(Source: Business Week)

By Theo Francis and Jane Sasseen
Let the battles begin.
Now that President Barack Obama has unveiled his sweeping proposal to remake financial regulation in the U.S., attorneys and lobbyists for nearly every facet of the financial-services industry are poring over it, determining where to fold, where to compromise -- and where to fight tooth and nail.
They've got plenty to choose from. In his brief White House address -- which was accompanied by a detailed 85-page white paper outlining the changes he would make -- the President made clear the ambitious scope of his agenda. "That's our goal -- to restore markets in which we reward hard work and responsibility and innovation, not recklessness and greed; in which honest, vigorous competition in the system is prized, and those who game the system are thwarted," Obama said on June 17 to an East Room crowd of dozens of top regulators and congressional leaders, along with representatives from business, labor, and consumer groups. "With the reforms we're proposing today, we seek to put in place rules that will allow our markets to promote innovation while discouraging abuse."

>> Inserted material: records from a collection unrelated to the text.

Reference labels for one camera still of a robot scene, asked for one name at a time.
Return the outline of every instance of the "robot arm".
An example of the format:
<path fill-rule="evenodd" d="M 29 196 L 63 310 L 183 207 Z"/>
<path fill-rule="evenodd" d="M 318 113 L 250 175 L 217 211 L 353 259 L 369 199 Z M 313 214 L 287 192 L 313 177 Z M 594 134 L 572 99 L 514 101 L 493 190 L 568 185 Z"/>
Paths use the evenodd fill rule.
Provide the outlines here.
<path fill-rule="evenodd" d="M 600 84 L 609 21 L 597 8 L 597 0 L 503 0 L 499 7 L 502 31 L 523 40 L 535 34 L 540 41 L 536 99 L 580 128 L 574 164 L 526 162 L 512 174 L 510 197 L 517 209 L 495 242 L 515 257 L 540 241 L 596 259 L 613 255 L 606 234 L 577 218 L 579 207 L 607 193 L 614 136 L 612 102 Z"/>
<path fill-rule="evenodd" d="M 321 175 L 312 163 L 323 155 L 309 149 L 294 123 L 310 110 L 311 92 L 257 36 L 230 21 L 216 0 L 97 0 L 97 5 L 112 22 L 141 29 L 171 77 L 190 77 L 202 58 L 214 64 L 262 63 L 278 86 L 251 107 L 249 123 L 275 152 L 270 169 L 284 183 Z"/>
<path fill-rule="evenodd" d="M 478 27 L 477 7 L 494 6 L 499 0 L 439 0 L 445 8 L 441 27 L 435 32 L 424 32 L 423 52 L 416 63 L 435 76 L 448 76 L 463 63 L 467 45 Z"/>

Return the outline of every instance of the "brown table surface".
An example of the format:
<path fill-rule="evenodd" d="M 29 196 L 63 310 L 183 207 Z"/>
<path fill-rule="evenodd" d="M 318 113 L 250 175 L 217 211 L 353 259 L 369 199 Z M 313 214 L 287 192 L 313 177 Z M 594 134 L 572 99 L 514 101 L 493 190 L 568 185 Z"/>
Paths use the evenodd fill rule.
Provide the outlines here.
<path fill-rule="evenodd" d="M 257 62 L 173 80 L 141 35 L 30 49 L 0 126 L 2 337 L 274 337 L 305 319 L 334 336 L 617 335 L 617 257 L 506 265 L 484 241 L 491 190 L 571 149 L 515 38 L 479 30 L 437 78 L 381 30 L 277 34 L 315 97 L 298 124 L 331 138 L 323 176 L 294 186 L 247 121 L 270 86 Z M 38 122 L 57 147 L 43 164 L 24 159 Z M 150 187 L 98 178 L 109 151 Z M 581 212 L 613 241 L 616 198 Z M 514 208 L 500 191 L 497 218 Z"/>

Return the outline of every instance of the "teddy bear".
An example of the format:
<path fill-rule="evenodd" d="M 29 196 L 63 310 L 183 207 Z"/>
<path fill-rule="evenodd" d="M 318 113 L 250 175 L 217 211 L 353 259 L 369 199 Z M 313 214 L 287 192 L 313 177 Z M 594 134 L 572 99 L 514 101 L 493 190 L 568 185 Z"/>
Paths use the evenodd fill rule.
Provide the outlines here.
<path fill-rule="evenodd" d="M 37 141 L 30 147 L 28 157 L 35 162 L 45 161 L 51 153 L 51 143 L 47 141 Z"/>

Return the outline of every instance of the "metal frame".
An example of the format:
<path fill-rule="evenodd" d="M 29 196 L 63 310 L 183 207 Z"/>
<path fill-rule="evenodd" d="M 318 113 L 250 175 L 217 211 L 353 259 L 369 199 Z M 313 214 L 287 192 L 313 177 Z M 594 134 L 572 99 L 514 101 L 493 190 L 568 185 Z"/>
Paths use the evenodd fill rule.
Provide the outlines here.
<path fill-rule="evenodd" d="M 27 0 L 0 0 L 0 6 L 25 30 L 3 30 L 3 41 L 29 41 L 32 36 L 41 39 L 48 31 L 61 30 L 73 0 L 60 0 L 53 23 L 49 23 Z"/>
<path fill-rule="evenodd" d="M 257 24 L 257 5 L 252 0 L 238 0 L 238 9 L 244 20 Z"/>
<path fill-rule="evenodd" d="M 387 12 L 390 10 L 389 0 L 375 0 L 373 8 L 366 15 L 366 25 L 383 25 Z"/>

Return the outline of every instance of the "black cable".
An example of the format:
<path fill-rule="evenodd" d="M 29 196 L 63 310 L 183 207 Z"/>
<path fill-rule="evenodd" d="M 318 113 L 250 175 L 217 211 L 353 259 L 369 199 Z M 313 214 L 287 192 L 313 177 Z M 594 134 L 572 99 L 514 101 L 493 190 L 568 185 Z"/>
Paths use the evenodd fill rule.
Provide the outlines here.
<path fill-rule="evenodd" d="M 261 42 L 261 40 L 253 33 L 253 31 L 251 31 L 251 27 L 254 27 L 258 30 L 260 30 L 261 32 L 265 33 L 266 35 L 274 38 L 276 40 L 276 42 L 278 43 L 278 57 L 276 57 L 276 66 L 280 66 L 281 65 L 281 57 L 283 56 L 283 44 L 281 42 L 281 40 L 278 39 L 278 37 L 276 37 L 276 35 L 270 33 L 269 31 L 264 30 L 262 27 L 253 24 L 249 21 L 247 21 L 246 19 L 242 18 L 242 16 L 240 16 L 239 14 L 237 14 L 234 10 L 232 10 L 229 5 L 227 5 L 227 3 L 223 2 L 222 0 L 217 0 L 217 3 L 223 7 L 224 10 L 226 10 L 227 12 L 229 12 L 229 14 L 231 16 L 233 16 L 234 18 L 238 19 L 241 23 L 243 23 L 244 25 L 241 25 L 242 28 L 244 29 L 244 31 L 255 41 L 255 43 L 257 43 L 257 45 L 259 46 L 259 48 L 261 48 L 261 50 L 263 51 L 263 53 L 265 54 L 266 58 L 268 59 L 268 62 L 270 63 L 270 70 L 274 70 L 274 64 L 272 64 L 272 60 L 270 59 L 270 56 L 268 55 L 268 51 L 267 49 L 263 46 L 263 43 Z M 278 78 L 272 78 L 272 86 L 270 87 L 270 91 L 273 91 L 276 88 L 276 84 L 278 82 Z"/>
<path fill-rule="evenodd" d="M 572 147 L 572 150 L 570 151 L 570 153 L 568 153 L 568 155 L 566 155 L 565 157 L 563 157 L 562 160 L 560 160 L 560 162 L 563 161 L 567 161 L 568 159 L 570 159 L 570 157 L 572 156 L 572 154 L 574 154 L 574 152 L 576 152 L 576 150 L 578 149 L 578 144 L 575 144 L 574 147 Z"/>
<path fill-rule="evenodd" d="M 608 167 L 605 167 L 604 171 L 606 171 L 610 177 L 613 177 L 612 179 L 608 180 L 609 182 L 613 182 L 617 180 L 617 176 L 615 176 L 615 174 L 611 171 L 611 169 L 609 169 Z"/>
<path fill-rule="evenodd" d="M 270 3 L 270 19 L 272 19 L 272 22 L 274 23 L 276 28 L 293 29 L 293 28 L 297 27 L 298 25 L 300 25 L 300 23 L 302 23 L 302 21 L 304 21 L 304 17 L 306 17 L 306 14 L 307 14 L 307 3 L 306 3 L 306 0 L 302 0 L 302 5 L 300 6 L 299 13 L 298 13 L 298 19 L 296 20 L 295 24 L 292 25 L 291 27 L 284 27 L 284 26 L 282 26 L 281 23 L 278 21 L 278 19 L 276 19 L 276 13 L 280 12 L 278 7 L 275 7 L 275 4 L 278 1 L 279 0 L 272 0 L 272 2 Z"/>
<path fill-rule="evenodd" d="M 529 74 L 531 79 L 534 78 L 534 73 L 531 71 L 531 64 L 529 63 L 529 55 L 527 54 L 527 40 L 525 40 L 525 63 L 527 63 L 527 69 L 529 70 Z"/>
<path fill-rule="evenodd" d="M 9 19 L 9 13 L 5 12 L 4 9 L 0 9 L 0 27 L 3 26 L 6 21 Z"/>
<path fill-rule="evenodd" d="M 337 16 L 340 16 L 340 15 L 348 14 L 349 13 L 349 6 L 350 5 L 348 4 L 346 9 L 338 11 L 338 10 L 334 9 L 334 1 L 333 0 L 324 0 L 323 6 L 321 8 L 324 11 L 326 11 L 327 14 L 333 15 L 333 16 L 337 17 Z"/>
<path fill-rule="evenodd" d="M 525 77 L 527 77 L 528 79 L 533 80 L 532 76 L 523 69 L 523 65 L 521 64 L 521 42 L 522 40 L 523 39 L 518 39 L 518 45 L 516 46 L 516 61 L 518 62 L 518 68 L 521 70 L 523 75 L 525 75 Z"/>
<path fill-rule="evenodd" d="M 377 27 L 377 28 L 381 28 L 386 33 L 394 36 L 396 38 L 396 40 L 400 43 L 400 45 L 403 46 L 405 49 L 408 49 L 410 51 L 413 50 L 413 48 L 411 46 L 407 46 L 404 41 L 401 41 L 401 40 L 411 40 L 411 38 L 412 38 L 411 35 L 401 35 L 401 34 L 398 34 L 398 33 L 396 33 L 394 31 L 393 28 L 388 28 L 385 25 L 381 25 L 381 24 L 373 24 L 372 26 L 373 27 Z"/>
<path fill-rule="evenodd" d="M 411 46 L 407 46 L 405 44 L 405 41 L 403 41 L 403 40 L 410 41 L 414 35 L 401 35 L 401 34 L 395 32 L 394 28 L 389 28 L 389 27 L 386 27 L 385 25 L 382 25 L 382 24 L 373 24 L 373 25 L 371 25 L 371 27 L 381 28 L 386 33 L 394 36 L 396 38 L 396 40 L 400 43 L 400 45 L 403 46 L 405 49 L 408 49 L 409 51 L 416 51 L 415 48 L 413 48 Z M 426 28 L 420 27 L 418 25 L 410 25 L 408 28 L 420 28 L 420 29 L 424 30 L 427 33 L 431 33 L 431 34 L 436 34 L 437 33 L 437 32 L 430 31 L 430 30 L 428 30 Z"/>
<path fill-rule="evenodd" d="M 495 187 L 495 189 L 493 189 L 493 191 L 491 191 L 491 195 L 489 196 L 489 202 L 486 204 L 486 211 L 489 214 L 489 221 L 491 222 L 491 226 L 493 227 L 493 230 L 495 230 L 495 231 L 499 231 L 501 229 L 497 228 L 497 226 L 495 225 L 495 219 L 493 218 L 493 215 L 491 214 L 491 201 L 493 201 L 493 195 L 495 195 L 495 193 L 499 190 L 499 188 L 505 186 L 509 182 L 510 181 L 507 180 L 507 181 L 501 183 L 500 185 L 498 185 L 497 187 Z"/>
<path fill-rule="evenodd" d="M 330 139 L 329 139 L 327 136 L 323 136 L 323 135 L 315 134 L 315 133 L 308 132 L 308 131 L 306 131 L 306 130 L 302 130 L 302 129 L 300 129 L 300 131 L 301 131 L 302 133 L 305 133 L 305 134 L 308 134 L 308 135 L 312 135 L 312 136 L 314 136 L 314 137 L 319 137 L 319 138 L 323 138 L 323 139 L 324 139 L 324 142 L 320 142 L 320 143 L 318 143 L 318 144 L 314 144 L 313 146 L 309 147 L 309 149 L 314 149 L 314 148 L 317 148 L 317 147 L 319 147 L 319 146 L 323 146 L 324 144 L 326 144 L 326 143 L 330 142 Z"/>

Business's Concerns Sounds good in theory, and few would disagree with those aims. In fact, few did. Financial-services representatives and other business groups were quick to laud the broad ideas the President laid out, even as they lambasted the details they didn't like.
"While the Administration has made several positive recommendations, we're concerned that overall the proposal simply adds to the layering of the system without addressing the underlying and fundamental problems," said David Hirschmann, president and CEO of the U.S. Chamber of Commerce's Center for Capital Markets. "We can't simply insert new regulatory agencies and hope that we've covered our bases."
No surprise there: Should the Administration succeed in pushing its plans through Congress, profits and growth could be significantly diminished throughout much of the financial sector, as could financing for other industries.
The debate now moves to Capitol Hill, where it is likely to continue through yearend, if not longer. Of course, as trade groups and lobbyists target elements large and small, they won't be working in a vacuum. Public anger over the financial crisis and bailouts, along with a Congress that largely shares the Administration's goals, leave them facing an uphill struggle in many cases. Consumer advocates and other groups are also gearing up for the fight: On June 16, some 200 organizations that support most of Obama's financial agenda threw their collective weight into a newly created organization, Americans for Financial Reform.
"Business had it the way they wanted it for a very long time -- little or no regulation, the ability to offer a lot of funny-money products that didn't necessarily help consumers but made the companies a lot of money," says John Taylor, chief executive of the National Community Reinvestment Coalition, which advocates for lower-income households. "Now let's try it the way the rest of the world does it -- you actually have a free market and consumer protections that bring the rule of law into the marketplace."
"Season of Regulation" With so many interests -- and so much money -- at stake, the fight will be neither short nor sweet. Longtime Democratic political strategist Bob Shrum, now a senior fellow at New York University's Wagner School of Public Service, predicts a three- to five-year "season of regulation" for financial firms similar to President Franklin Delano Roosevelt's push for workplace and securities-market reforms from 1935 to 1938. While any delay in the enactment of Obama's proposals probably falls in the favor of business, Shrum warns that financial companies could pay a price if they simply try to stonewall.
"Business has a lot of capacity to influence this as the process will move along -- already has influenced it, and will influence it more in Congress," Shrum told a gathering of financial-company representatives Wednesday morning. "In this environment, I think the risk of not being at the table is very high."
So which issues are likely to be the most contentious? Here are four:
CONSUMER PROTECTION
Perhaps the boldest stroke is the Administration's call for a new Consumer Financial Protection Agency. The new entity would take over the regulation of credit, debit, and gift cards and mortgages, as well as such things as the oversight of overdraft protection on bank accounts. The goal: to improve and simplify disclosure so that consumers don't end up trapped in products with high prices or hidden fees they didn't properly understand.